(Beginning of Provided records)

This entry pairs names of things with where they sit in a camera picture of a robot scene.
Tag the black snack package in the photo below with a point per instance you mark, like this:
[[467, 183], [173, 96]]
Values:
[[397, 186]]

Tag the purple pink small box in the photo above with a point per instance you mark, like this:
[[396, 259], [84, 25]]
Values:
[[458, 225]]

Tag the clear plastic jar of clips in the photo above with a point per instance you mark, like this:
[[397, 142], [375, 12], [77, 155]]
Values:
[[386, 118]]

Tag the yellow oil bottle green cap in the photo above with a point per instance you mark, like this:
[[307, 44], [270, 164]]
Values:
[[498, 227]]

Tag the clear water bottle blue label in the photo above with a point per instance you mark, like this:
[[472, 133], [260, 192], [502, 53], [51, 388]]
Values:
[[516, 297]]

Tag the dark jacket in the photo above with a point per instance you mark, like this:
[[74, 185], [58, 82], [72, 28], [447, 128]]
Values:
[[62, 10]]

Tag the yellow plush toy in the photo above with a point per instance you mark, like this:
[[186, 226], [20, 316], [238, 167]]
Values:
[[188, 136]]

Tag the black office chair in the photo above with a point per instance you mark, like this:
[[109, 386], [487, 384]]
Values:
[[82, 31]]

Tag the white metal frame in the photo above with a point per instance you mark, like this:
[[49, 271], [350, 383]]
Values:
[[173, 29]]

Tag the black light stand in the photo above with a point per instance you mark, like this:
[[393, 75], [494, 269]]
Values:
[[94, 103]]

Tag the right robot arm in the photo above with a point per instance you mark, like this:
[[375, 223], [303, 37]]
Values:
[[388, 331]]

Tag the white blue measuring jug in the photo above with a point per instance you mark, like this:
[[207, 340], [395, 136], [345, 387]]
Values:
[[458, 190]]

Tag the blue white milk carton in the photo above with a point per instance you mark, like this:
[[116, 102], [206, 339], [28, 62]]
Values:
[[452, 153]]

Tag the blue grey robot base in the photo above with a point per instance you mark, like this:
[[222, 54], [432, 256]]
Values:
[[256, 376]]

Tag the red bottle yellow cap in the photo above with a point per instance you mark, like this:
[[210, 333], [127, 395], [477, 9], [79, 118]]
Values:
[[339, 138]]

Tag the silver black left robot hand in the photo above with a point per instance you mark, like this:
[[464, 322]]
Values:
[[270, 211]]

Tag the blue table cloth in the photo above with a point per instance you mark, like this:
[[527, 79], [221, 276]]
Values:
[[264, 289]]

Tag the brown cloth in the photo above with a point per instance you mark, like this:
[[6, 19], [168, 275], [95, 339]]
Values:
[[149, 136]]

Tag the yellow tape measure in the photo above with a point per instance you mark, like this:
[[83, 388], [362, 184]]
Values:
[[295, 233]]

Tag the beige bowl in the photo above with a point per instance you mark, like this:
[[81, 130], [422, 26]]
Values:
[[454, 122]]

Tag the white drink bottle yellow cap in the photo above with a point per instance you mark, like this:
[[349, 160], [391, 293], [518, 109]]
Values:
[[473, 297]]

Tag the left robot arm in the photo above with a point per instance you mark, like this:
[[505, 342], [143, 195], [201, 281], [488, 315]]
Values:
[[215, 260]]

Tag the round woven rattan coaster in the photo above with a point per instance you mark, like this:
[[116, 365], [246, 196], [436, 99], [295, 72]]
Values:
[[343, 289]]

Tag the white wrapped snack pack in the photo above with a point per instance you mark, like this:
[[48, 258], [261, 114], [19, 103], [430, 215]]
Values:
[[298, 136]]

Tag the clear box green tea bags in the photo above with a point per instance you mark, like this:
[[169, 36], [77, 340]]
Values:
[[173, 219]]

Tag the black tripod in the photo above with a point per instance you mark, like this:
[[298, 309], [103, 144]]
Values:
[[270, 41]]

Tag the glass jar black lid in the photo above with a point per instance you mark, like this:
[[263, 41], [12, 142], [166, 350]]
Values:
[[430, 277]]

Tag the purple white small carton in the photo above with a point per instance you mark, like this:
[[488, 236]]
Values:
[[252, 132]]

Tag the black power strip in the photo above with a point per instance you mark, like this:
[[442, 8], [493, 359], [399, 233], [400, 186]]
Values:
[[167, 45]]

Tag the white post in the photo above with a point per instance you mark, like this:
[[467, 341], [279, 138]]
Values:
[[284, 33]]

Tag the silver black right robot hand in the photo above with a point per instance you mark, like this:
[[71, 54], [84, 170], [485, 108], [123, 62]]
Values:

(End of Provided records)

**What is needed**
Reproduce, character for character, only the lines of the preceding data that start at the line with "Tag the clear plastic" and end at the line with "Tag the blue grey", both included.

**Your response**
Tag the clear plastic jar of clips in the photo above with a point per instance you mark, like this:
[[397, 142], [375, 12], [77, 155]]
Values:
[[386, 118]]

Tag the yellow oil bottle green cap in the photo above with a point per instance you mark, like this:
[[307, 44], [270, 164]]
Values:
[[498, 227]]

Tag the clear water bottle blue label in the photo above with a point per instance you mark, like this:
[[472, 133], [260, 192], [502, 53], [51, 388]]
Values:
[[516, 297]]

Tag the dark jacket in the photo above with a point per instance you mark, like this:
[[74, 185], [58, 82], [72, 28], [447, 128]]
Values:
[[62, 10]]

Tag the yellow plush toy in the photo above with a point per instance you mark, like this:
[[186, 226], [20, 316], [238, 167]]
Values:
[[188, 136]]

Tag the black office chair in the photo above with a point per instance you mark, like this:
[[109, 386], [487, 384]]
Values:
[[82, 31]]

Tag the white metal frame in the photo above with a point per instance you mark, like this:
[[49, 271], [350, 383]]
Values:
[[173, 29]]

Tag the black light stand in the photo above with a point per instance you mark, like this:
[[393, 75], [494, 269]]
Values:
[[94, 103]]

Tag the right robot arm in the photo above with a point per instance you mark, like this:
[[375, 223], [303, 37]]
Values:
[[388, 331]]

Tag the white blue measuring jug in the photo above with a point per instance you mark, like this:
[[207, 340], [395, 136], [345, 387]]
Values:
[[458, 190]]

Tag the blue white milk carton in the photo above with a point per instance you mark, like this:
[[116, 102], [206, 339], [28, 62]]
Values:
[[452, 153]]

Tag the blue grey robot base in the photo above with a point per instance you mark, like this:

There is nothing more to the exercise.